Francês chama avião brasileiro de 'carrinho de mão'

Os aviões KC-390, projeto de aeronave de transporte militar da Embraer, são para o Ministério da Defesa da França, seu primeiro cliente, nada mais do que um "carrinho de mão voador". A expressão foi usada pelo ministro Hervé Morin para minimizar a importância da compra de 10 a 15 aviões, anunciada na segunda-feira, em Brasília. Pelo negócio, que faz parte do pacote de venda de 36 caças Rafale ao Brasil, os franceses devem pagar entre 500 milhões e 750 milhões de euros.

AE, Agencia Estado

12 de setembro de 2009 | 08h00

A crítica indireta foi feita por Morin em entrevista à RTL, uma emissora de rádio de Paris. Confrontado com questionamentos sobre a pertinência de adquirir os cargueiros brasileiros, em um momento no qual o consórcio francês, alemão, britânico e espanhol EADS enfrenta sucessivos atrasos e até risco de cancelamento do projeto de avião de transporte Airbus A400M, Morin se saiu com um jargão militar francês, reduzindo a importância da compra. "Nós precisamos do que chamamos um carrinho de mão voador", afirmou, definindo o KC-390 como "um avião de transporte militar capaz de transportar muito longe", mas "que não tem o nível de equipamentos do A400M".

O ministro da Defesa francês definiu o projeto do A400M, apresentado em agosto de 2008 em Sevilha, como "um programa de altíssimo nível". Para ele, o KC-390 é "um avião em torno de 50 milhões, 60 milhões de euros, enquanto o A400M chega a 100 milhões de euros". Morin entende que os dois aviões não competem entre si. Essa opinião é contestada por analistas militares, críticos da adoção de várias aeronaves de mesmas características, o que eleva os custos de manutenção da esquadrilha.

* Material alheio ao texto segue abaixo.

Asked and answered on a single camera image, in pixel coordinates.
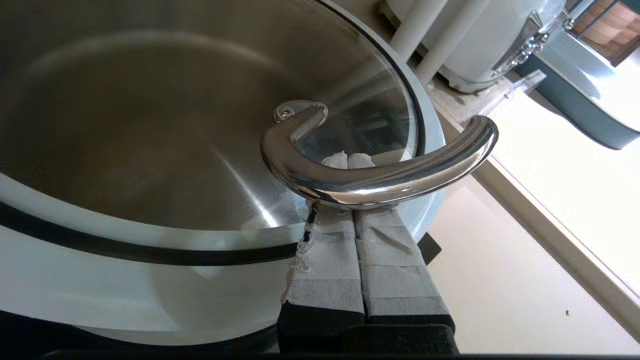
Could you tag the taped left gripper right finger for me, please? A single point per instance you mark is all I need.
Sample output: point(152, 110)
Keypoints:
point(395, 270)

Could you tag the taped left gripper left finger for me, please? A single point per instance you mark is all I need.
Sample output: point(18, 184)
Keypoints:
point(325, 270)

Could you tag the glass lid with white rim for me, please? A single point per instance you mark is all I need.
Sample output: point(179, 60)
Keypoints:
point(150, 125)

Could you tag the clear acrylic sign holder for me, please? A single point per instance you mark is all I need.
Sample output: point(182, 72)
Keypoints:
point(520, 89)

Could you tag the white toaster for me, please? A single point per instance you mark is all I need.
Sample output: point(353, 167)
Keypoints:
point(480, 50)

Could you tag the white support pole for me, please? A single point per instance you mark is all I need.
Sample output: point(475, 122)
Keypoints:
point(450, 40)
point(415, 25)

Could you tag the grey blue furniture piece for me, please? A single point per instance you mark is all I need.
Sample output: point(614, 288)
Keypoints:
point(600, 120)

Apesar do aparente menosprezo de Morin pelo modelo da Embraer, especialistas em indústria militar acreditam que o equipamento brasileiro tem chances de penetrar no mercado da União Europeia. Em favor do KC-390, pesam os sucessivos problemas industriais do A400M. Lançado oficialmente em 2003, o avião já deveria ter decolado, o que ainda não ocorreu. Em março, a EADS chegou a cogitar o abandono do projeto, antes da intervenção do governo francês, em junho. As informações são do jornal O Estado de S. Paulo.